What caught some people by surprise in view of all this were other things Borg affirmed that made him sound orthodox. He told us point-blank that he believed in God and that Jesus really did have visions and divine experiences. He accepted them at face value. He also believed that the Bible had divine authority. He even believed Jesus rose from the dead.

Now, to the untrained evangelical ear (and there are a lot of those), this sounds fine. Borg would come across as just like them, affirming things that were important, and not saying that parts of the gospels were just nonsense. And hey, he even says that the gospel writers believed Jesus was the son of God and did miracles.
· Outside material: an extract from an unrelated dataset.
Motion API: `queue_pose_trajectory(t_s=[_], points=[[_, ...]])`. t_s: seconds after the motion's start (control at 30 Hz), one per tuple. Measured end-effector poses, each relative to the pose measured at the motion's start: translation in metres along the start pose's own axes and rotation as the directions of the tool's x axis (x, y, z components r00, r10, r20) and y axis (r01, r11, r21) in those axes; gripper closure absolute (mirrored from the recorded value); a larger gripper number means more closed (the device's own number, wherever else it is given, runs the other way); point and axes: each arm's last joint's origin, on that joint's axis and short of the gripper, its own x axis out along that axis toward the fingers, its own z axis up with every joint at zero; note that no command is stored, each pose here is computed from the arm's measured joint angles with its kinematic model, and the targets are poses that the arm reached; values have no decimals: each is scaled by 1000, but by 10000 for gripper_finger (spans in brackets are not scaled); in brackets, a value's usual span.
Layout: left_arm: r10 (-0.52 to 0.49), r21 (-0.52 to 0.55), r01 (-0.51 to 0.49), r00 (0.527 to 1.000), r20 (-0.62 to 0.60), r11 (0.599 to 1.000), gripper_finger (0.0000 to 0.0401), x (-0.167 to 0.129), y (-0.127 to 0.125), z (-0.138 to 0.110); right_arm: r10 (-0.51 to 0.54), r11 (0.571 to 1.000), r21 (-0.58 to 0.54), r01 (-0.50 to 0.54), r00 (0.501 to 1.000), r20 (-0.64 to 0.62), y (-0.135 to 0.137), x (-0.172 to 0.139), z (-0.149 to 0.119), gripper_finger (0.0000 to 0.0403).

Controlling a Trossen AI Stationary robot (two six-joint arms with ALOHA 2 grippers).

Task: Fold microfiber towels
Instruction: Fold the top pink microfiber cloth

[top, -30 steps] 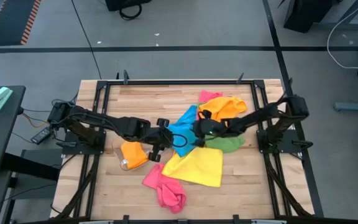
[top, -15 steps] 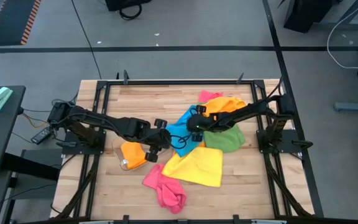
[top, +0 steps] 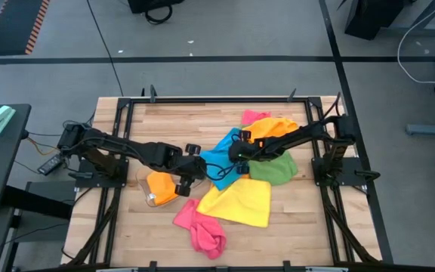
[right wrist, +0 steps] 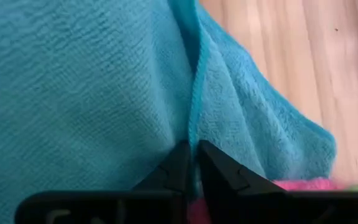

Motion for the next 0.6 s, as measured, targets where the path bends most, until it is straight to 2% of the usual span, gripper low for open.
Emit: queue_pose_trajectory(t_s=[0.13, 0.3, 0.4, 0.6], points=[[17, 0, -17, 1000, 0, 1000, 371, -11, 9, -5, -12, 1000, -4, 12, 998, 66, -9, -14, 8, 360], [41, -29, -39, 998, 53, 999, 382, -29, 20, -9, 83, 996, 34, -88, 990, 115, -18, -23, 11, 361], [49, -34, -47, 997, 65, 998, 385, -33, 24, -10, 101, 992, 62, -109, 989, 112, -19, -23, 10, 359], [50, -18, -49, 997, 63, 999, 381, -35, 24, -12, 105, 992, 60, -114, 985, 133, -17, -30, 15, 332]])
And he was a very gentle, courteous guy to boot. Who would think of picking on this grandfatherly figure who could be your Sunday School teacher?
Well, to the trained hearer, Borg left a lot to be desired. I’ve heard and read enough revisionist Jesus material, and have read enough academic theological literature, to know the real issues were twofold.
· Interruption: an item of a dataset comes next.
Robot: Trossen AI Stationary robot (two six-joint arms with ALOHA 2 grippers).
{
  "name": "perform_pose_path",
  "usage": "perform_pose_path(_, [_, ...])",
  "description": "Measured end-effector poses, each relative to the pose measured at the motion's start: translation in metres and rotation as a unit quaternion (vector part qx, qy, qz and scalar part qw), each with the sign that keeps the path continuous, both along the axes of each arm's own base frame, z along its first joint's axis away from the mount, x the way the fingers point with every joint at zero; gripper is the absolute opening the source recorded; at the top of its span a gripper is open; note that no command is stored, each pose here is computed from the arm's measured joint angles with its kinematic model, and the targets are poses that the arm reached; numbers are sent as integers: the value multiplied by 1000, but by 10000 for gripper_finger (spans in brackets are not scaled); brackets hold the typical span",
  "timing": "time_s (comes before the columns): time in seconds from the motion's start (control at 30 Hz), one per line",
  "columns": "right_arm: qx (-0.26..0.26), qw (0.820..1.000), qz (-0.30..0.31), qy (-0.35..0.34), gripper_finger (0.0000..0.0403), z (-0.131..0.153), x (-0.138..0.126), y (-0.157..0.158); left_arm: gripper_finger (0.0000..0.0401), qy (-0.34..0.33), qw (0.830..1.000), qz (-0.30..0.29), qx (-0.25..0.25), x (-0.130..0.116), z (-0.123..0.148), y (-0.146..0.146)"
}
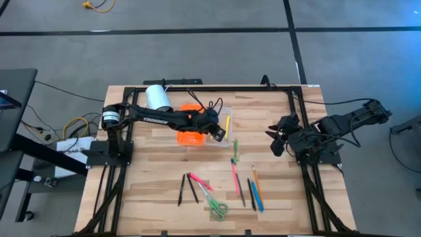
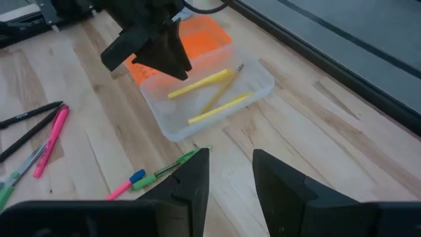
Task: Pick & place school supplies into a supply box
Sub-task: Put the green pen into the orange supply box
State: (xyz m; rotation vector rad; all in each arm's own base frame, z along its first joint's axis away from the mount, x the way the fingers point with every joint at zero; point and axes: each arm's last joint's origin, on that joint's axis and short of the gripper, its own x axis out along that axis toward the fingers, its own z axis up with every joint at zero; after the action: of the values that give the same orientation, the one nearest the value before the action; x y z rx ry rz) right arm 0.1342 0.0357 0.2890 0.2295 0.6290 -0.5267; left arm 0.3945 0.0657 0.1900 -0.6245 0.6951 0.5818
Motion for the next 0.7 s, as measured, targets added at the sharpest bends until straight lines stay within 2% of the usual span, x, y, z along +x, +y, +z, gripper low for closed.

First, there is the dichotomy Borg creates between the belief of the biblical writers and “reality” (the historical Jesus). It matters not to Borg what the biblical writer believed — he doesn’t believe it, preferring his historical Jesus instead (created and validated by the subjective hermeneutic noted above).
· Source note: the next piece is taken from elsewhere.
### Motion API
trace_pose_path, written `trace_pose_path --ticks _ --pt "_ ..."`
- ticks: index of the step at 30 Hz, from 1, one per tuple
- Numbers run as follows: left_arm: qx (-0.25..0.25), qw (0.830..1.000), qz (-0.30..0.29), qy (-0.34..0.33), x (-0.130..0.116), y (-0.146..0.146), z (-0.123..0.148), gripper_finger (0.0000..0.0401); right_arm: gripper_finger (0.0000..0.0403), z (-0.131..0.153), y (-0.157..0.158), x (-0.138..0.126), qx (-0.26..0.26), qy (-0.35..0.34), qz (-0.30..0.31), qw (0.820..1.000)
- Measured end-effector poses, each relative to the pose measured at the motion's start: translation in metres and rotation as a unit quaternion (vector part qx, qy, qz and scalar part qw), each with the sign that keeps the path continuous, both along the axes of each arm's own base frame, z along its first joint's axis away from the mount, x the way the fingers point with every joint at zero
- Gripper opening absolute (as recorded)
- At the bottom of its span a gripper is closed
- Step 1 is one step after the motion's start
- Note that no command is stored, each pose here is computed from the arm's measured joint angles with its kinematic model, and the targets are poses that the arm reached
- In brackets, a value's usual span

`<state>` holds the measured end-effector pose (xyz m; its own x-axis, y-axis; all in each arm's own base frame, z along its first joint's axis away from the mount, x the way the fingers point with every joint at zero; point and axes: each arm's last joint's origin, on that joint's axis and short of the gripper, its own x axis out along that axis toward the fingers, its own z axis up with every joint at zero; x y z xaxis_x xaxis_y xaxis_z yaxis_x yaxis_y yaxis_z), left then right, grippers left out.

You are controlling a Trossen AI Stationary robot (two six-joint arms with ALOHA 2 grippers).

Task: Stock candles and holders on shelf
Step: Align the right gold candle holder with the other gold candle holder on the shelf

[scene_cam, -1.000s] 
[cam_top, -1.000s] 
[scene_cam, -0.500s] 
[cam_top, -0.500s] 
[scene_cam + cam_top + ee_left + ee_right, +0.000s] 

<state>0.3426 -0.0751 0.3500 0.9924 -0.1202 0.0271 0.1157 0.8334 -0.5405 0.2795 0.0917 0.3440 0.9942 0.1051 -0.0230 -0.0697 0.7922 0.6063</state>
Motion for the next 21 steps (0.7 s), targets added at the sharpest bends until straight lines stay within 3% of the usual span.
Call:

Second, there is what Borg left unsaid (some of which fortunately came out in Q &A – and Borg is to be commended for his honesty there). It became clear in the Q & A (to anyone still wondering) that all was not what it seemed. For example, Jesus did rise from the dead, but not bodily — he is alive today “with God.” That articulation becomes clearer when one understands how Borg (apparently) thinks of God. Borg was careful to avoid defining God as a personal being. My impression was that, for Borg, God really refers to “the numinous.” This is religion jargon for “that which is not human — and so ‘divine’ — and beyond human experience.” The numinous is something all that people in all religions, from the most polytheistic animistic cultures to devoted Christian monks, have experienced (think “otherworldly / divine encounters / experiences” here). Jesus, like Amazonian shamans, genuinely experienced the numinous through visions and other visitations. This experience of the “Other” is God for Borg. (If it is not, then I would ask him why he didn’t make that explicitly clear in the session.) “May the force be with you. And with you.”

The single most self-defeating thing Borg said (to me) in the session was his comment about interpreting the Bible in context. Readers know that this is important to me. I view it as essential for understanding the biblical content. Borg said that interpreting the NT in its own context “saves us from fairy tale interpretations.” What he meant here is that, we need to interpret the gospels by his pre- and post-Easter hermeneutic. He is arguing that we need to view the gospels in light of their pre- and post-Easter context — their “real” historical context. Never mind again that there is no objective reason behind that dichotomous approach — no Carbon-14, no textual criticism, no paleographical analysis, nada — just a distaste for not having the dichotomy. If there was ever an example of using one’s conclusions to drive one’s argument, this is it.  But think about the contextual idea put forth by Borg. Do you realize what he is asking you to do? He’s asking you to interpret an ancient document, produced by a pre-scientific culture that saw the supernatural in everything, with non-supernatural glasses. How is that keeping things in context? Beats me. It seems quite clear that Borg is using his own modern thinking about God (the numinous) to interpret the writings of first century Jews for whom the ideas he finds uncomfortable would be readily embraced. He’s not actually contextualizing the NT on its own terms. He’s viewing the NT in terms of someone (himself, or the “modern man”) who presumes he just knows better.

At any rate, I was glad Borg was there. I’d certainly go hear him again.